## Problem to work on
Word for word, transcribe the material below from its first line to the line with "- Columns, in", both included.

## Provided data
BEGIN

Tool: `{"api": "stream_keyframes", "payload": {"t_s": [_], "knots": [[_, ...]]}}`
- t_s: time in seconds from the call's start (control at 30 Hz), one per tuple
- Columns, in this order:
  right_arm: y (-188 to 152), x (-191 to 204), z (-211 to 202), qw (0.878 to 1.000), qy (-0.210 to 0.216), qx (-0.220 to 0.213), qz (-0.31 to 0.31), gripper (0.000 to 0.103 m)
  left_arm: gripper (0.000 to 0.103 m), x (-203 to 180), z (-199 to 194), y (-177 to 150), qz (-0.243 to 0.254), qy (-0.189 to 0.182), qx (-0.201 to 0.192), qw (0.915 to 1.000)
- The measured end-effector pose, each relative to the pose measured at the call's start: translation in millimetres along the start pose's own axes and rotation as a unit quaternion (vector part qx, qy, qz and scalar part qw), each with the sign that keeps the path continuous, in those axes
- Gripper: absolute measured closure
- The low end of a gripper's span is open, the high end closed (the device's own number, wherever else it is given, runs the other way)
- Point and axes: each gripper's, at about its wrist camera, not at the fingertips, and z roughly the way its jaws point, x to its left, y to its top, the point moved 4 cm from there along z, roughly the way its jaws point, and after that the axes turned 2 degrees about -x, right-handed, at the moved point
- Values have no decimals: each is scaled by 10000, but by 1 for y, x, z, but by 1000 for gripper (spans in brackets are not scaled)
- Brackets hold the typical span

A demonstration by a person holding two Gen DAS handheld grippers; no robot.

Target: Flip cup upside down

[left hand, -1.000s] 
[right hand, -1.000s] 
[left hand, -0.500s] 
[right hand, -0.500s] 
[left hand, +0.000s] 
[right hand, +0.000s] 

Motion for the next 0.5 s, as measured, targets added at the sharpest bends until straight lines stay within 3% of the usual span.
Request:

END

## Answer space
Tool: `{"api": "stream_keyframes", "payload": {"t_s": [_], "knots": [[_, ...]]}}`
- t_s: time in seconds from the call's start (control at 30 Hz), one per tuple
- Columns, in this order:

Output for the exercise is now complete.